**EXERCISE**
Filter the records below for the word "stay". Keep each line that has it.

**RECORDS FOR THE EXERCISE**
------------------------------
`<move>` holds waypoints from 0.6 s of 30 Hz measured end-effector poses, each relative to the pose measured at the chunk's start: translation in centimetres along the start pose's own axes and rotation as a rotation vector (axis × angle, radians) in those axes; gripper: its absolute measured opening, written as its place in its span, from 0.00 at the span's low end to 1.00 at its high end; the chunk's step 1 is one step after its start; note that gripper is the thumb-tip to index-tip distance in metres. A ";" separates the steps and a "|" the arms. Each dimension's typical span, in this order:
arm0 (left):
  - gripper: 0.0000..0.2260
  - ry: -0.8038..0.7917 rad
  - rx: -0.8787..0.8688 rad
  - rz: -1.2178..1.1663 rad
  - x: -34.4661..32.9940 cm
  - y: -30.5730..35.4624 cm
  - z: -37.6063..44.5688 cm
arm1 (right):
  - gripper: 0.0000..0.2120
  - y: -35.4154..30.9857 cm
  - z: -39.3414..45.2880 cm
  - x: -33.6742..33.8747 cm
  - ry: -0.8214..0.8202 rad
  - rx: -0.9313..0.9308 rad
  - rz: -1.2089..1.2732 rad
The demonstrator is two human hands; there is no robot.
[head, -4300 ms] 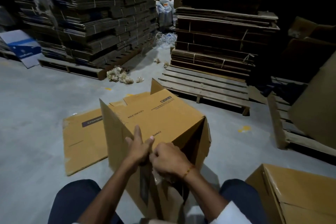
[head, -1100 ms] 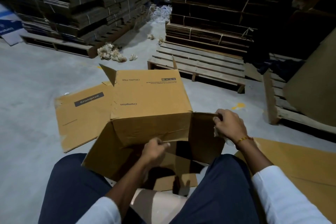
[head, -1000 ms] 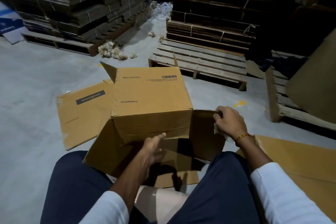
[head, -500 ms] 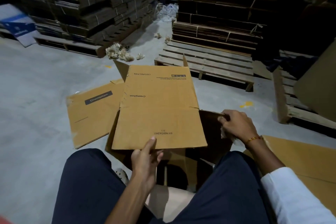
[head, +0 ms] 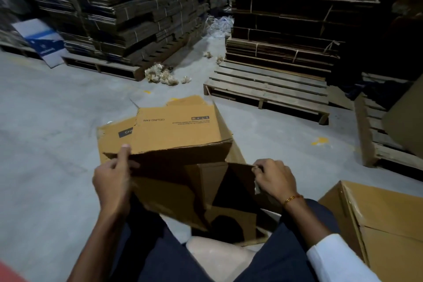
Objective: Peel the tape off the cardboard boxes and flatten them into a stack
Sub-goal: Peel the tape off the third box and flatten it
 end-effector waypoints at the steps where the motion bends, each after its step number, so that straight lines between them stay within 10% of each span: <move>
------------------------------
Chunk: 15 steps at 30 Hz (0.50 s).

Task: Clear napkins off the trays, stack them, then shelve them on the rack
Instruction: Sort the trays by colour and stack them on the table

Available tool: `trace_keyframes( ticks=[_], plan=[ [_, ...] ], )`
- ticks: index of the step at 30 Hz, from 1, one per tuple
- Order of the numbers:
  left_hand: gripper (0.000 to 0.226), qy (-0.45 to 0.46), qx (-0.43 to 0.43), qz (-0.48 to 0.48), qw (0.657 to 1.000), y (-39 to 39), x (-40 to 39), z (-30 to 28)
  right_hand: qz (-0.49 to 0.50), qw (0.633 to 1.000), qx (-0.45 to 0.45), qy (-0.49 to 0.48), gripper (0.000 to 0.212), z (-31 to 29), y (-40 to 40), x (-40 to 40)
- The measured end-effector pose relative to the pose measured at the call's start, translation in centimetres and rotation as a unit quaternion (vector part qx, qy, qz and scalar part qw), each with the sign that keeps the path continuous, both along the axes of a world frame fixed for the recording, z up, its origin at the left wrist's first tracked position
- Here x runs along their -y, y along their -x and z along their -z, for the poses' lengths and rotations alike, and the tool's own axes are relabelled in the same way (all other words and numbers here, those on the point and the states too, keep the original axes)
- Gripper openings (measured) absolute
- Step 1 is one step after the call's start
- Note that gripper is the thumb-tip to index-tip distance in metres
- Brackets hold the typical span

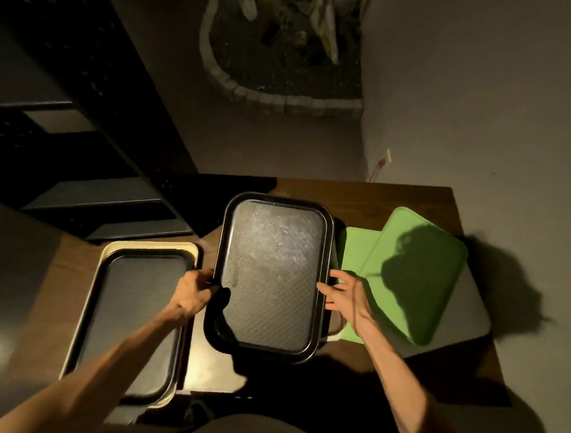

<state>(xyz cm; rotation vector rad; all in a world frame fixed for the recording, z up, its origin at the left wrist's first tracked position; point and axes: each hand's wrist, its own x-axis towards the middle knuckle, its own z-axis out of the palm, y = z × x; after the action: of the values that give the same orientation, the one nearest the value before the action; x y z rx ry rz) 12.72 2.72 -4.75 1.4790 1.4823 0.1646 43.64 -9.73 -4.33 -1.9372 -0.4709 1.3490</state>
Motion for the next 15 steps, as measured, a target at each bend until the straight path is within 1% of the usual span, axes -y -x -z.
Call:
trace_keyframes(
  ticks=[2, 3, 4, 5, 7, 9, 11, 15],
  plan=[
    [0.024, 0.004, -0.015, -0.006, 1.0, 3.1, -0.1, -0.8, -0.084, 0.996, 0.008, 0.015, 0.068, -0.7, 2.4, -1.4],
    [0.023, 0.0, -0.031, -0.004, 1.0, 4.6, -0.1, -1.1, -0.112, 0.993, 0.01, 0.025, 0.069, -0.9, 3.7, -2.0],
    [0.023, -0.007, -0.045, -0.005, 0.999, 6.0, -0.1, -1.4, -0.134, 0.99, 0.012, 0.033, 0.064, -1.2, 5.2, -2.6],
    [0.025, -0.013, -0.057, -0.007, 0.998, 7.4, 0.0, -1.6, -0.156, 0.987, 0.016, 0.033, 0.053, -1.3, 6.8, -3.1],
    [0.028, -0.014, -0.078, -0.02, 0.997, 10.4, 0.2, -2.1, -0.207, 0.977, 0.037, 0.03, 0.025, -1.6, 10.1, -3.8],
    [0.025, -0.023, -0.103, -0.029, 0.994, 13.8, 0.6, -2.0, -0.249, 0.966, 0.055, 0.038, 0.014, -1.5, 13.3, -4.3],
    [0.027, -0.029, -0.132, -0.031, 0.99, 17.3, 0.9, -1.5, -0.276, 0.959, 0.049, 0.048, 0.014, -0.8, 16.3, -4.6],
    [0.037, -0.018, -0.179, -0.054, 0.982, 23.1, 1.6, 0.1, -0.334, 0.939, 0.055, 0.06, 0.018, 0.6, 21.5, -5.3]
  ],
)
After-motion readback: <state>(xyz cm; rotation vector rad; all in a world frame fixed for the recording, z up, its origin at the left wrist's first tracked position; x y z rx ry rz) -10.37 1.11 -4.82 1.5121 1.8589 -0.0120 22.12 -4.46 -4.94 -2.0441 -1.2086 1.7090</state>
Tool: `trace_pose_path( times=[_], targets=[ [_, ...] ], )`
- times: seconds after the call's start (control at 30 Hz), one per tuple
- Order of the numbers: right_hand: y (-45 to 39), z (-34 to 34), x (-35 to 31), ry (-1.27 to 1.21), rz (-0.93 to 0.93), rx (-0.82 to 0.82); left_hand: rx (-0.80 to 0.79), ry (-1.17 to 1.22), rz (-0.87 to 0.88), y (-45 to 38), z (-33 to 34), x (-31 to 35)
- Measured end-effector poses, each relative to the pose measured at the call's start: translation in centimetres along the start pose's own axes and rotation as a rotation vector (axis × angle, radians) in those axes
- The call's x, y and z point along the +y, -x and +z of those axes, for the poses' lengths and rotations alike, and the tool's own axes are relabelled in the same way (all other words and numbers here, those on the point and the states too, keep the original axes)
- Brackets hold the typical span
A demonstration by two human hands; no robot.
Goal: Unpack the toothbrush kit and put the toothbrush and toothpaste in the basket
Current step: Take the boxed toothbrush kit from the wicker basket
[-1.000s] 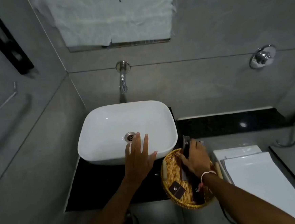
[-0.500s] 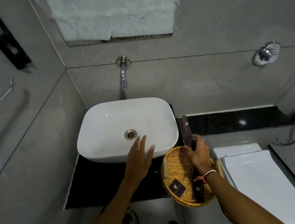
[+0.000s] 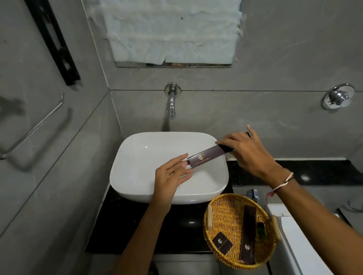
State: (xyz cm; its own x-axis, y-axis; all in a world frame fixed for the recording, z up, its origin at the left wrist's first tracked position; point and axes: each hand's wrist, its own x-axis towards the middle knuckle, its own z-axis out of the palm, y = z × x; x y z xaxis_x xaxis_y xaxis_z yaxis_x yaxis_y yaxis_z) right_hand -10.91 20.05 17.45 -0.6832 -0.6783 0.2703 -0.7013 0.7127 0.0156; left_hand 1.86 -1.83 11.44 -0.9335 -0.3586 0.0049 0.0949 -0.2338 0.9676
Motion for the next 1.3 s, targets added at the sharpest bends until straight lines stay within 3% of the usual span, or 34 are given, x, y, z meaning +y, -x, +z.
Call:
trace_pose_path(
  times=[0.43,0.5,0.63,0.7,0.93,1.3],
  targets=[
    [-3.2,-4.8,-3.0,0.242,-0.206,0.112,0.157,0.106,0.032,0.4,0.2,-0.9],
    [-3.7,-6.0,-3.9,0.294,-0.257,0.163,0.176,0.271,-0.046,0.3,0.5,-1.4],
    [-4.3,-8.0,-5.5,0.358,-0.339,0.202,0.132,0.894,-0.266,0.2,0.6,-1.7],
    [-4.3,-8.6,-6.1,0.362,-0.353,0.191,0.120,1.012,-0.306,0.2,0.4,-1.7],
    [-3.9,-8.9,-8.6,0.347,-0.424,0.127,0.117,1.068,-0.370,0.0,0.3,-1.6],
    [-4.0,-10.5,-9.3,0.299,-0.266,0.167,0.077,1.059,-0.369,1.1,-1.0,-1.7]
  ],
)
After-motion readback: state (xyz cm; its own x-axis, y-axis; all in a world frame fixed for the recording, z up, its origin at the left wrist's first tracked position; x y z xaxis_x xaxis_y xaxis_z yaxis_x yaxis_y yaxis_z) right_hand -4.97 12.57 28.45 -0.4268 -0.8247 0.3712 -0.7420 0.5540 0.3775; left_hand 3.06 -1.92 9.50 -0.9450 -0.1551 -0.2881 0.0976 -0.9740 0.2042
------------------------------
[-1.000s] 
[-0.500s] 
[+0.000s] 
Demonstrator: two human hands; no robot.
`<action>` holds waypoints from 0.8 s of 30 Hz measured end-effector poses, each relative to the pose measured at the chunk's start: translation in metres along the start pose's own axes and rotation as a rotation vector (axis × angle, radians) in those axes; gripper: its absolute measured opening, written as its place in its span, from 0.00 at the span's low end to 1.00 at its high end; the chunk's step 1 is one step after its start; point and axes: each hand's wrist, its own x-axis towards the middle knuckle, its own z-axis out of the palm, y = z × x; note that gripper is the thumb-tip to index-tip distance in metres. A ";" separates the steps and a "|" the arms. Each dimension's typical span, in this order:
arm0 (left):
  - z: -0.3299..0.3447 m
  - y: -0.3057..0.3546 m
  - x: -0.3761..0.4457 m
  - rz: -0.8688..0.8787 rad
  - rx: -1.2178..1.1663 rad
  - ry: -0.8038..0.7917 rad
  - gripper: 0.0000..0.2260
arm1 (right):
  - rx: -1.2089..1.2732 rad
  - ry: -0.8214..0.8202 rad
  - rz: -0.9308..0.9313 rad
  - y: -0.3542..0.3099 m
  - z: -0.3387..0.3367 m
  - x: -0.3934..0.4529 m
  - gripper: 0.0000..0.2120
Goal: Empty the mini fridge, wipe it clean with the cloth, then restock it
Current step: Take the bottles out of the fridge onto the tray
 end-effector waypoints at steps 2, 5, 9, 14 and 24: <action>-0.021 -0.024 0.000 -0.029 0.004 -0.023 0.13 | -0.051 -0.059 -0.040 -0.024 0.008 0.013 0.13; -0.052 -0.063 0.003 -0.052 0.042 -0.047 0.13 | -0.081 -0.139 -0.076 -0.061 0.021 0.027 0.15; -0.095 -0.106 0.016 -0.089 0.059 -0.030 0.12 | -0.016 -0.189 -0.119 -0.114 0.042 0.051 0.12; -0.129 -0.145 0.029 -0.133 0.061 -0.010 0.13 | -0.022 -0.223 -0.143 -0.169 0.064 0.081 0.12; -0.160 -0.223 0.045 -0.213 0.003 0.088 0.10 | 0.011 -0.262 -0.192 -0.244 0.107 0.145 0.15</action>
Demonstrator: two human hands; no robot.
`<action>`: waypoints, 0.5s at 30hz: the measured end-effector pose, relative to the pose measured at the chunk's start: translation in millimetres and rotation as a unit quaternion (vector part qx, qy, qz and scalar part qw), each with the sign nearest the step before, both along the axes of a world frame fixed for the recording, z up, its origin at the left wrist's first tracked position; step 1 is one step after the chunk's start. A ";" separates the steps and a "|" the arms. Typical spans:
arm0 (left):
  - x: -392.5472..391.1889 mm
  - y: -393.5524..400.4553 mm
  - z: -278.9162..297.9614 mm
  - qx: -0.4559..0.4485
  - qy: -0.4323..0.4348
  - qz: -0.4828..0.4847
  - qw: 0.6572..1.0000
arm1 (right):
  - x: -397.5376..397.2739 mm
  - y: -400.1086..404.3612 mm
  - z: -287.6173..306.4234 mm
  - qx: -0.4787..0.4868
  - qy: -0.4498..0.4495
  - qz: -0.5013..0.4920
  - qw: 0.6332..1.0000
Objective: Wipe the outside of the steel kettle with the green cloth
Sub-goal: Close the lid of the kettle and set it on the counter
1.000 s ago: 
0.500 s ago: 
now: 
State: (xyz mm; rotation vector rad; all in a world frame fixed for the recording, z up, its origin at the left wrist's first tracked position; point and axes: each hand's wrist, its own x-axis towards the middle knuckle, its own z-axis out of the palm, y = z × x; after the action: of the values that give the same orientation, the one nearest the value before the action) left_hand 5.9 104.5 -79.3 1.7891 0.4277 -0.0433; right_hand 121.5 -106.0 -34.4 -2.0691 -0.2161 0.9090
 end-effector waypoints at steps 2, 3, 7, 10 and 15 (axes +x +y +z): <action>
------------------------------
**PROBLEM SOLUTION**
 end-effector waypoints at the steps where the motion bends, each after its step number, so that straight lines between them stay within 10% of each span: <move>
Motion for the next 1.3 s, targets added at the sharpest bends until straight lines stay within 3% of the usual span, or 34 are given, x, y, z meaning +y, -x, +z.

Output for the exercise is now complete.